Whatever that means. He killed himself, surely. He said he would, then the gun went off with nobody else around except Gertrude whimpering around the other side of the tree and she was too frightened to even look. I’m still in on the theory that whatever he’s involved in, Becky is way more involved and to blame than she lets on. By the way, that was co-creator Mark Frost with the cameo as the man walking the dog.
Right now the main questions are all about identity. Is Jeffries really a teapot, for example? Dougie caught an old showing of Sunset Boulevard on the telly and heard the name ‘Gordon Cole’ (one of the character, possibly the origin of the Lynch character’s name) and then went and stuck a fork in a light socket. Don’t try this at home kids. So… does that mean Dale’s back now? There are only three episodes left so we’re running out of time.
Another one: Who is Judy? Oh, we’re going to talk about Judy alright. Jeffries said that Cooper has met her… well Cooper met the chick with no eyes while he was in the Lodge. Jeffries has (probably) been to the Lodge as well. Which makes her Judy… maybe.
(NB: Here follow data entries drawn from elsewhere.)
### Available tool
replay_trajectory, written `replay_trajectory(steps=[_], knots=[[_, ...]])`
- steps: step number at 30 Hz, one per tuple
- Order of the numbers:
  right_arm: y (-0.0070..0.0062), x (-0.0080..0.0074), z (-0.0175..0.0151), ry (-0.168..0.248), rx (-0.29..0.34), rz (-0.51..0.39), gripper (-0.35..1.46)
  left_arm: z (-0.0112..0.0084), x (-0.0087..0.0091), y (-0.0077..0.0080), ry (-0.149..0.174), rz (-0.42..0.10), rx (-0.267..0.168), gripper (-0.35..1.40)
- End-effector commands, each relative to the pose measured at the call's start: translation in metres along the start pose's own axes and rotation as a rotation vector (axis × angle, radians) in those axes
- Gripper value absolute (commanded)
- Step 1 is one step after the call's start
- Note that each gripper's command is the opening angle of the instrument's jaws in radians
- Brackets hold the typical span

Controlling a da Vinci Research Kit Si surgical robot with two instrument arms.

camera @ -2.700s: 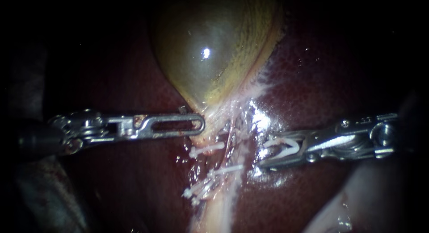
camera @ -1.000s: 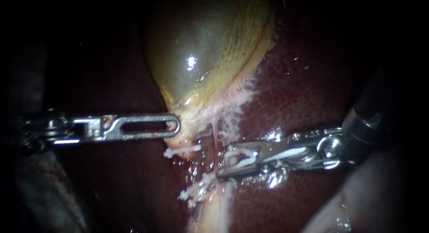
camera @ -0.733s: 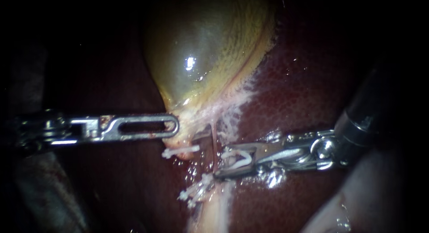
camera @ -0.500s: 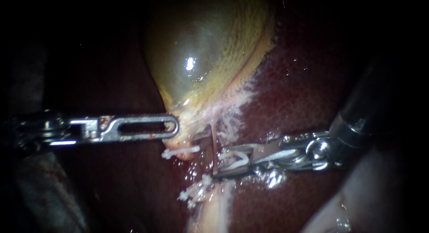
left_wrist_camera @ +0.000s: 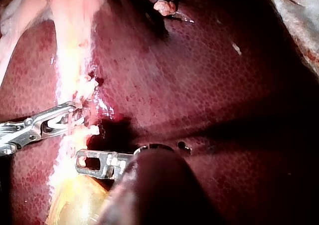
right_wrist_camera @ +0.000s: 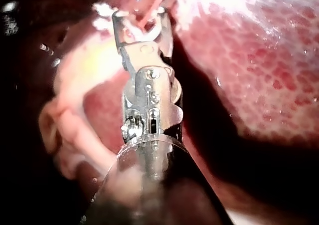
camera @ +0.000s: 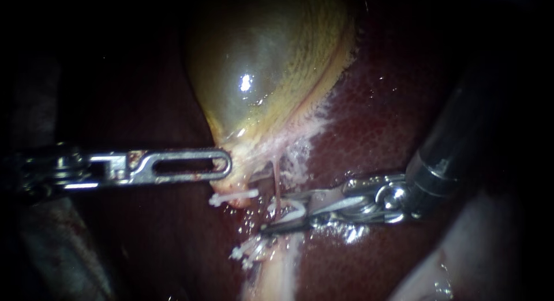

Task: Clipping second clip right tube

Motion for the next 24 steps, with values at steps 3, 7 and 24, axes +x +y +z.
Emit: replay_trajectory(steps=[3,7,24], knots=[[0.0003,0.0001,0.0001,0.001,-0.001,0.008,0.39,0.0,0.0,0.0,0.0,0.0,0.0,-0.35],[0.0007,0.0,0.0004,0.002,-0.001,0.013,0.36,0.0,0.0,0.0001,0.0,0.0,0.0,-0.35],[0.0012,-0.0004,0.0013,0.001,-0.007,0.05,-0.16,0.0001,0.0,0.0001,0.001,0.0,0.0,-0.35]])
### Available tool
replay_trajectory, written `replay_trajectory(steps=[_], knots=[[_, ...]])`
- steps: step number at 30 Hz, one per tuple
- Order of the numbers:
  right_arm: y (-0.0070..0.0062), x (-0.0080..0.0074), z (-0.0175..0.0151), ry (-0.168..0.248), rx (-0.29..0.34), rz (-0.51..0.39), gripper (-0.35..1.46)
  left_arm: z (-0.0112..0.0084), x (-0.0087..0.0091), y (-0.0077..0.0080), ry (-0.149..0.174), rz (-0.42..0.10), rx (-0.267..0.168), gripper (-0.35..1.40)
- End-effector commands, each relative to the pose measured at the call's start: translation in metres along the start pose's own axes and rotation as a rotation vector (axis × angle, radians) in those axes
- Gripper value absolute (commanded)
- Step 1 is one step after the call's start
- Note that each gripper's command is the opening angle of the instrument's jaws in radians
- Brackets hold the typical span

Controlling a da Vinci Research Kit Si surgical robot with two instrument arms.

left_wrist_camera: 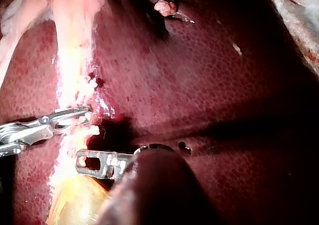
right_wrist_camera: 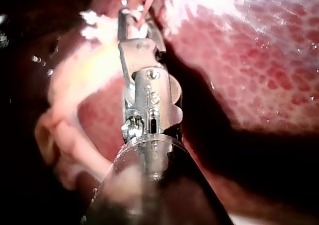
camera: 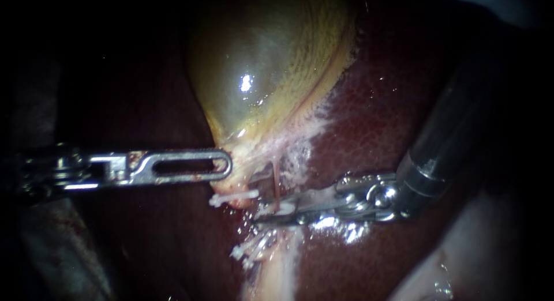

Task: Clipping second clip right tube

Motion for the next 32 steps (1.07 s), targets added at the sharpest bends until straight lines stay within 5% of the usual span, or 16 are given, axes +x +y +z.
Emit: replay_trajectory(steps=[1,8,32], knots=[[0.0,0.0,0.0,0.0,0.001,0.0,-0.2,0.0,0.0,0.0,0.0,0.0,0.0,-0.35],[0.0,0.0,0.0,0.0,0.001,0.0,-0.34,0.0001,0.0,0.0,0.0,0.0,0.0,-0.35],[0.0001,0.0,0.0001,0.0,0.001,-0.001,-0.34,0.0002,0.0,0.0,0.001,0.0,0.001,-0.35]])
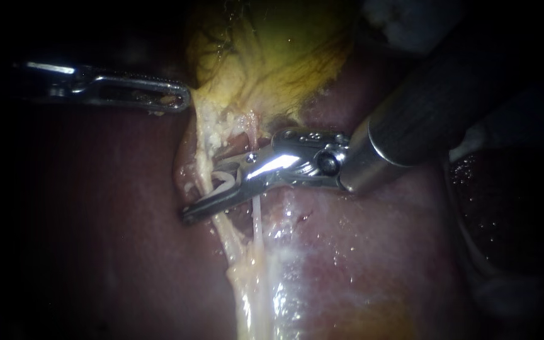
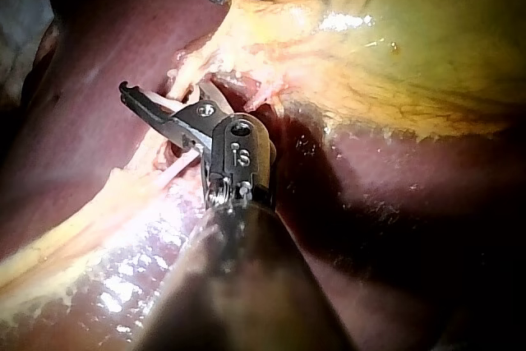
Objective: Clipping first clip left tube
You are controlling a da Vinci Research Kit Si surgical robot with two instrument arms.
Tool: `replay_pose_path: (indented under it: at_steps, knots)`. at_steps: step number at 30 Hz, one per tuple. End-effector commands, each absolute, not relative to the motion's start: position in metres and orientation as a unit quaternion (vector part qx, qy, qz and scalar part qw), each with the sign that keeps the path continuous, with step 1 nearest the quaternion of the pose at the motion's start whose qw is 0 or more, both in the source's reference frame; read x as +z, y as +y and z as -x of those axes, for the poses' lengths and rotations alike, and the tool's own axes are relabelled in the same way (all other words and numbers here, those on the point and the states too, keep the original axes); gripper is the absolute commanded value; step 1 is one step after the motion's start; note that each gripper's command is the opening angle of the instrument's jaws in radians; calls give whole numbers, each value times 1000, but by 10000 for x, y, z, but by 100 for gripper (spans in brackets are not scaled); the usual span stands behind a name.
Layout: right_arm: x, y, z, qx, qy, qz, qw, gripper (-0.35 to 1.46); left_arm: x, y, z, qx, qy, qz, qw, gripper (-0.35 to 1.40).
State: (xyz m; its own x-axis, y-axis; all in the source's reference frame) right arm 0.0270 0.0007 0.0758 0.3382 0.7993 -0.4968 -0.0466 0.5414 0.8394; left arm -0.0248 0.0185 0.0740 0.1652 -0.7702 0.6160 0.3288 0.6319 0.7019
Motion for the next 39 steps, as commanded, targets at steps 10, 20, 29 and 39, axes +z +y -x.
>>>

And as for Billy who Audrey is trying to find, then the women in the booth (it’s always that same booth, aye?) were talking about a Billy. Plus they were the same names as in Audrey’s story. Tina and somebody else. There was something about Billy running into a window… what’s if Billy’s the drooling bugger in the jail cell? And what’s more is that his mimicry sounds a lot like Dougie’s tendency to repeat the last words people say to him. Did Billy go to the Lodge and get fried too? Might be a jump too far there, I get it.
Eventually the Las Vegas FBI are gonna get the right Dougie Jones (what up, Stan from Mad Men!). We also know that Diane and Janey are sisters and that more or less solidifies that EvilCoop connection (wonder if he’s told Dickie Boy the real story of his daddy in the car ride?). Dougie was created, they said. Somebody said. EvilCoop seemingly used him as a dummy to stay in the so-called real world. EvilCoop has a line on Diane, who was RealCoop’s secretary (?) and now Dougie’s married to her estranged sister.
Say, remember EvilCoop’s outrageous ability at arm wrestling? Imagine if there was a stereotypically English character (as in: ‘ello guv’nuh, how’s it ‘anging, yeah two bob righ’ up the mighty ‘ammers!) with a green glove that he can’t take off on his arm-wrestling hand which gives him immense strength to the point where he can kill a fellow with a single blow to the noggin’? Oh wait, there is one of those. Frankenfist, James’ mate. Hmm…
One more thing, Freddie (aka Frankenfist) told James that he was told where to get the glove by The Fireman, who is probably The Giant. So… The Giant is The Fireman. Before they just credited him as ???????. Which in the least implies that Freddie Frankenfist has those powers for good.
What’s if Jeffries got a doppelganger? He must have but it could be that Jeffries has been stuck in the teapot all along while EvilJeff has been plotting against EvilCoop all this time…
That’s enough for now. We’re not going to talk about Judy and we’re definitely not going to talk about the internet theory that Audrey is actually stuck in the wooden floor of The Roadhouse by that booth like how Josie died and entered the doorknob (…ghostwood…). We’re not going to talk about that theory at all.